Mia, frozen in terror.
Mia, looking at me afterwards like I was a hero.
But I’m no fucking hero. Never have been, never will be.
And this—violence, blood, the cold snap of broken bone—is a reminder that I’m exactly where I’m supposed to be.
Certainly not home with her.
It’s been a week since it happened. A week since I dragged her out of that meeting, lost out on potential billions, and shoved her into the backseat of my Maybach.
A week since she spoke those words to me.
The car ride is quiet. Too quiet. I’ve never struggled with silence, but as Mia fidgets with her sleeves at my side, I realize I’m not good with this one. A silence that could mean anything.
I want to know what Mia’s thinking. If she’s okay. If she’s not. If she’s about to cry. If she’s only holding it in because she doesn’t want to look bad in front of me.
She has no idea she could never.
That thought surprises me. Catches me off-guard like a sucker punch. As the engine purrs beneath us, I wonder when exactly I stopped thinking of Mia like a nuisance and started thinking of her as a person .
Maybe I didn’t.
Maybe tonight’s just getting to me.
“We’re here,” Maksim calls from the driver’s seat. “Your stop, Miss.”
She gives Maks a quick nod, but stays where she is. Slowly, her blue eyes find mine.
“Do you want to come upstairs?”
“Hellooo?” Maksim snaps his fingers in front of my face. “Earth to Yulian?”
I shake myself out of those thoughts. Turns out, a roaring crowd is not an effective remedy against Mia Winters. Whatever the cure for that disease is, it hasn’t been found yet.
“Do that again and I’ll bite them off,” I warn him.
“Oh, good, he’s back.” Maksim winks. “Thought I’d lost you for a second there, buddy.”
“Call me ‘buddy’ one more time and I’ll?—”
“Yeah, yeah, yeah.” My second waves a hand to cut me off mid-threat, still grinning from ear to ear. “That’s the Yulian we all know and fear.”
He starts taping my hands. I don’t let other people touch me unless it’s absolutely necessary, but this is a little tradition of ours. When I was just starting out, a kid of nineteen with a lot of anger and nowhere to put it, Maksim was always there for me.
C’mon, boy. Can’t punch your daddy’s killers if you don’t got hands no more, can ya?
We’ve come a long way since then. I’ve grown into my pakhan shoes, commanding respect from everyone under my authority. From the highest-ranked vor to the lowest recruit, no one dares treat me with anything less than absolute deference.

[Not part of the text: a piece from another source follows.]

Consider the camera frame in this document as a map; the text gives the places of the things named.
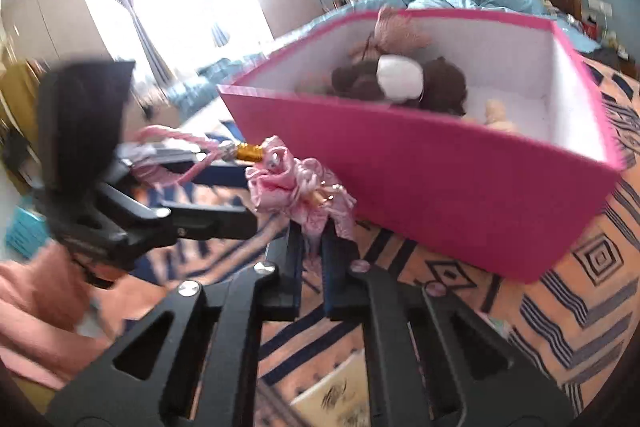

But Maksim’s different. He’s the exception. He’s seen me at my worst and never deserted me, never once wavered in his loyalty.
And for that, he takes a whole lot more liberty than anyone else would dare.
“Looking a little spacey tonight,” he notes as he finishes winding the wraps around my knuckles. “If I were you, I’d tap out early. Go find the girl who’s making your head spin.”
“I don’t tap out.” I flex my fingers, test the tape. “And there’s no fucking girl.”
Then I step into the ring.
My opponent looms, tall and large. His muscles are bulging in a way that screams steroids and shriveled dick, but hey, whatever makes him happy. It won’t save him either way. Nothing will.
Then the bell rings.
I duck the first punch, then the next. Whoever this motherfucker is, he doesn’t waste time circling. It speaks to poor strategy and a brain even more shriveled than his balls, but he makes up for it in viciousness. He’s feral, lunging and swinging and snarling every time he gets close.
A slow grin spreads on my face. Exactly what the doctor ordered.
I lose myself in the thrill of the fight.
But as my opponent’s moves start growing repetitive, my mind picks up the thread again. That worn, dangerous thread I swore to myself I’d never follow to the end.
“Do you want to come upstairs?”
There aren’t many people in the world who can make me speechless, but somehow, at that moment, Mia does it.
“It’s not—” She hesitates, embarrassment creeping up her cheeks in a delicious shade of red. “I just thought you might want coffee. Or water. Or—or something.”
“Something,” I echo.
“It was just an idea.” There’s a note of defensiveness in her tone. “My kid’s sleeping over at Kallie’s, and I feel bad for how… how the night went. I know I can’t make up for it, but I wanted to try.”
Make up for it.
Those words fill my head, crowd it with promises. I know, rationally, she isn’t offering me sex, but the way she says it… it’s tempting. More tempting than she realizes.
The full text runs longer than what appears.